Certes, cet acte ne reprend pas le numéro des lots de copropriété concernés, mais renvoie expressément au contrat de bail qui, pour sa part, indique précisément en page 2 la description (studio comprenant cuisine, salle de bains, WC indépendants, penderie) et la localisation des biens loués, outre les lots de copropriété en cause, à savoir le lot 85 pour l'appartement et le lot 103 pour la cave.
Ces numéros de lots ont été repris dans le mandate de vente signée par l'intimée le 5 février 2021.
L'appartement concerné se situe au 6ème étage de l'immeuble et il ressort des indications de l'huissier de justice, lors de son procès-verbal de constat du 1er juillet 2021, que plusieurs appartements se situent au 6ème étage de ce bâtiment, élément au demeurant non contesté.
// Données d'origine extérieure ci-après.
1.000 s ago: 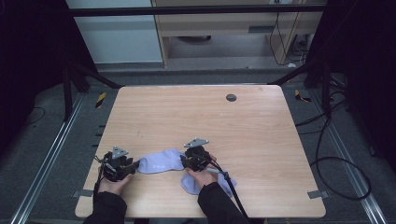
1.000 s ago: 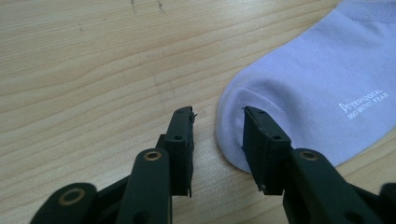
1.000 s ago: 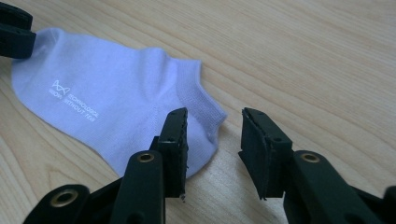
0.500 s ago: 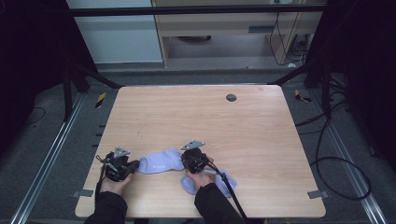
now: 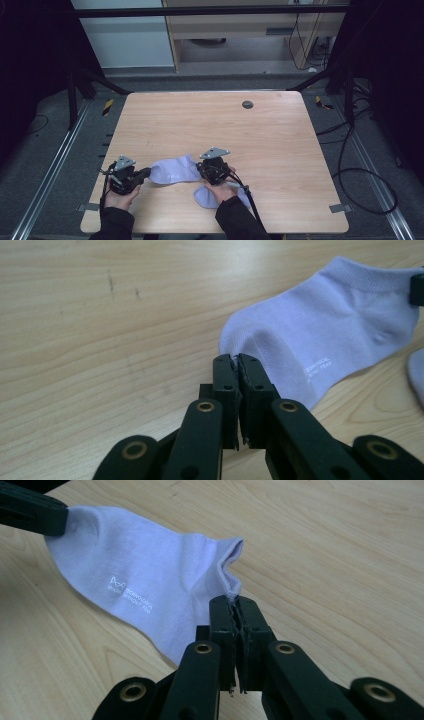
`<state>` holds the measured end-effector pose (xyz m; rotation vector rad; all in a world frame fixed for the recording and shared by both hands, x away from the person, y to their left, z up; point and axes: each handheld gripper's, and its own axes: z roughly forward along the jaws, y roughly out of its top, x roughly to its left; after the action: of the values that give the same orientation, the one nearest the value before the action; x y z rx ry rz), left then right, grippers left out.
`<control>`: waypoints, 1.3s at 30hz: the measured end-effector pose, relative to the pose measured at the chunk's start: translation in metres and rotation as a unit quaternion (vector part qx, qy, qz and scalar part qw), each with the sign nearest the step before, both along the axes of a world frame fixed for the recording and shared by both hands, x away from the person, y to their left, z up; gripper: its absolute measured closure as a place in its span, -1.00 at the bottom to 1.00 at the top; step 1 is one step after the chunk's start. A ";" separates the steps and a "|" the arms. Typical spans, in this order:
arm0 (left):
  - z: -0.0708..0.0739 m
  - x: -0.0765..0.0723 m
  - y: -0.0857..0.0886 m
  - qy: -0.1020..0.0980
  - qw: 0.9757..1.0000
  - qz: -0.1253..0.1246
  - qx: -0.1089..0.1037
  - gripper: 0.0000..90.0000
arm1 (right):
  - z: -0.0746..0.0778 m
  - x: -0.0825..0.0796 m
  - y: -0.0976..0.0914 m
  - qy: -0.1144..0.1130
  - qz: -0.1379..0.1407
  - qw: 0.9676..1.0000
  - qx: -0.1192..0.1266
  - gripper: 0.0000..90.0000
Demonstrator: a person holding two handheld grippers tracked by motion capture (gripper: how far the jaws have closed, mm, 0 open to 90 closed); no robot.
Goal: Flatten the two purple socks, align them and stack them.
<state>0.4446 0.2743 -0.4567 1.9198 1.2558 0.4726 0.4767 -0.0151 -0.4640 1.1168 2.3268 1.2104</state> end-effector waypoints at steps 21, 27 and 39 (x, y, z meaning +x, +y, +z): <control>0.019 -0.019 -0.068 -0.009 0.997 -0.075 -0.009 0.91 | 0.034 -0.041 -0.072 -0.022 0.003 1.000 -0.004 0.95; 0.018 -0.025 -0.088 -0.003 0.995 -0.102 -0.007 0.91 | 0.033 -0.055 -0.093 -0.022 -0.004 1.000 0.001 0.95; 0.012 -0.032 -0.115 0.010 0.990 -0.143 0.008 0.91 | 0.022 -0.080 -0.128 -0.007 -0.019 1.000 0.011 0.95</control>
<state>0.4126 0.1593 -0.4447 2.0806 0.9697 0.3151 0.3968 -0.1427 -0.4418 1.1503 2.2780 1.2293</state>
Néanmoins, il n'est pas démontré que madame [S] [N] soit propriétaire de plusieurs appartements au 6ème étage de cet immeuble, ni qu'elle en loue un autre à madame [E] [H]. Or, le congé pour vente vise expressément le bien objet du bail ici concerné auquel il est fait expressément référence et qui vise les lots de copropriétés concernés.
Dans ces conditions, il est démontré que madame [E] [H] avait une connaissance précise des biens concernés par le congé pour vente et de leur localisation, de sorte que c'est à bon droit que le premier juge a retenu l'absence de contestation sérieuse de la validité du congé.
En définitive, l'ordonnance entreprise doit être confirmée en ce qu'elle a constaté l'occupation sans droit ni titre de madame [E] [H], a ordonné son expulsion, et l'a condamnée au paiement d'un indemnité d'occupation mensuelle.
Par ailleurs, madame [E] [H] ne forme aucune autre critique ou prétention, y compris en termes de délais pour quitter les lieux, de sorte que seule la confirmation de la décision entreprise peut avoir lieu.
Sur la demande d'astreinte
Dans la mesure où l'expulsion ordonnée permet le cas échéant l'intervention de la force publique pour en assurer l'effectivité, et puisqu'une indemnité d'occupation est prévue pour dédommager madame [S] [N] de l'occupation de son bien par madame [E] [H], l'astreinte requise par l'intimée n'est pas justifiée, ce qu'a justement retenu le premier juge.
L'ordonnance entreprise sera donc confirmée.
Sur l'article 700 du Code de procédure civile et les dépens
Madame [E] [H] qui succombe au litige, supportera les dépens de première instance et d'appel. En outre, une indemnité de 1 500 € sera mise à sa charge au bénéfice de madame [S] [N] sur le fondement de l'article 700 du code de procédure civile, en considération de l'équité et de la situation économique respectives des parties.
PAR CES MOTIFS
La cour,
Confirme l'ordonnance entreprise en toutes ses dispositions,
Y ajoutant :
Déboute madame [E] [H] de toute demande de nullité de l'assignation du 8 octobre 2021 devant le tribunal de proximité de Menton, en référé,
Condamne madame [E] [H] à payer à madame [S] [N] la somme de 1 500 euros sur le fondement de l'article 700 du code de procédure civile,
Déboute madame [E] [H] de sa demande sur ce même fondement,
Condamne madame [E] [H] au paiement des dépens, qui seront recouvrés comme en matière d'aide juridictionnelle et conformément aux dispositions de l'article 699 du code de procédure civile.